Karin Clarke Gallery 760 Willamette St. Eugene, OR. 97401 541.684.7963 email@example.com
Also on display right now:
Margaret Coe's TRUE CRIME: The Borghese Case, oil on canvas, 36x48", 2017
Robert Schlegel’s acrylic paintings explore the tension between the representational and the abstract. He responds to structures, landscapes and animals in their surroundings with works on panel or canvas and often includes collaged materials in these images. Schlegel begins with a sketch in charcoal, graphite, or oil pastel, and then develops the image either in studio or en plein-air. Schlegel also explores three-dimensional forms. Using paper, wire, string, and fabric, he sculpts “gestures” capturing the posture and movement of birds and figures.
Margaret Coe’s 2017 oil painting: True Crime: The Borghese Case deals with the paradox of the beauty of this sculpture but the reality that it depicts a savage act. Coe went to Italy in early 2016 and photographed this famous Bernini sculpture The Rape of Proserpina at the Borghese museum. She mentions that the Romans handled rape as a very matter-of-fact way as if a natural thing, when in fact it is a traumatic experience, happening to a very young woman. The paradox she hoped to capture is that here is a beautiful sculpture, in an amazing museum but it is really a crime scene.
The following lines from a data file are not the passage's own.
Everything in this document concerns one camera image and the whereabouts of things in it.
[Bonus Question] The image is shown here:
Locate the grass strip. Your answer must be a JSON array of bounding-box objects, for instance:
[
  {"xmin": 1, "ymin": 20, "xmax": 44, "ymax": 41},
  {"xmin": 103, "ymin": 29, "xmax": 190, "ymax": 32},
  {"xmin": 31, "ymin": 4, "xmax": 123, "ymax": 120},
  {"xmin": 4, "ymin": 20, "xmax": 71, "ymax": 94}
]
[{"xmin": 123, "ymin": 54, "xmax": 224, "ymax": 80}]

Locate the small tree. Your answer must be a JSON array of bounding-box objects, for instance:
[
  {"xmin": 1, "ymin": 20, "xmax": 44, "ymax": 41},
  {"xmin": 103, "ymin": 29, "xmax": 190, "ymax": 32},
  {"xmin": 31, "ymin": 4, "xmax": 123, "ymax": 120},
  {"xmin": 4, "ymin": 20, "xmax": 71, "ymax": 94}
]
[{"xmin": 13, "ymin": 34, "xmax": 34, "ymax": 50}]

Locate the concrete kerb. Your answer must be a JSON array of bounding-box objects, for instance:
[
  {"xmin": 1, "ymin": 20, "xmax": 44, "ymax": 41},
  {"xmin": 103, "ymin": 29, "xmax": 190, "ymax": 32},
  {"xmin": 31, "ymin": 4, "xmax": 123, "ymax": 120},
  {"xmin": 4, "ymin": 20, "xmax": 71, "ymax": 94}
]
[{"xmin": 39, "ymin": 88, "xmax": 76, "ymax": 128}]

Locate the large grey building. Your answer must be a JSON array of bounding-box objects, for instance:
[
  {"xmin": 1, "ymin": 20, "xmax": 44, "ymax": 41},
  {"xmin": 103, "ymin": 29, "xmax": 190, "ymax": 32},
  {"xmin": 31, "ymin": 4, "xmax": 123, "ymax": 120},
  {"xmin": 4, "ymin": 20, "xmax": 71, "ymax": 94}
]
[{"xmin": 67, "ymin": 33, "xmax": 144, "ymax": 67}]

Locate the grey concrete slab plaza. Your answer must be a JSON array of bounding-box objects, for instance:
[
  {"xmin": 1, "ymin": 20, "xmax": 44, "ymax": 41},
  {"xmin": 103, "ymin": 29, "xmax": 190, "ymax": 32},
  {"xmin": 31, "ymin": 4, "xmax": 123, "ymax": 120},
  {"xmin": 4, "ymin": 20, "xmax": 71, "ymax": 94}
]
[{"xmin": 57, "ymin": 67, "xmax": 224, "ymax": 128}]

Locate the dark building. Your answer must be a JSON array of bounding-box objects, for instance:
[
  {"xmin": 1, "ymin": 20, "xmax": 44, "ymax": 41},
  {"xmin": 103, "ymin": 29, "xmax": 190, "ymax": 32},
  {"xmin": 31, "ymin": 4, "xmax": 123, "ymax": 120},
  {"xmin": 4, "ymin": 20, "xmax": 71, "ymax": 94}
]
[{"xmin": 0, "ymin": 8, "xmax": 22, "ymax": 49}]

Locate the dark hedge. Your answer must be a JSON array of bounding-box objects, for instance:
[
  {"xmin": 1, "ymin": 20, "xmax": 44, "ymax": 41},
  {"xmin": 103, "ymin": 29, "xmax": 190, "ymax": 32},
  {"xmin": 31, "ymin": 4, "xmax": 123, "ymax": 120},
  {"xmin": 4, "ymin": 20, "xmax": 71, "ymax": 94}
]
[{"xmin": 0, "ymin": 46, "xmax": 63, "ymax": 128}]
She altered the space on her canvas from the lay-out of how the sculpture exists in the museum. What would be the pedestal this piece would be sitting on in the museum is shown empty in the background of the painting, as if Pluto is on the get-away. Another figure or sculpture is barely suggested in the remote background.
Motivated by wanting to paint the sculpture, thinking about the mythology, she depicted both the beauty (above on the canvas) of the art but also allowed the violent darker point of view to exist (below in the composition).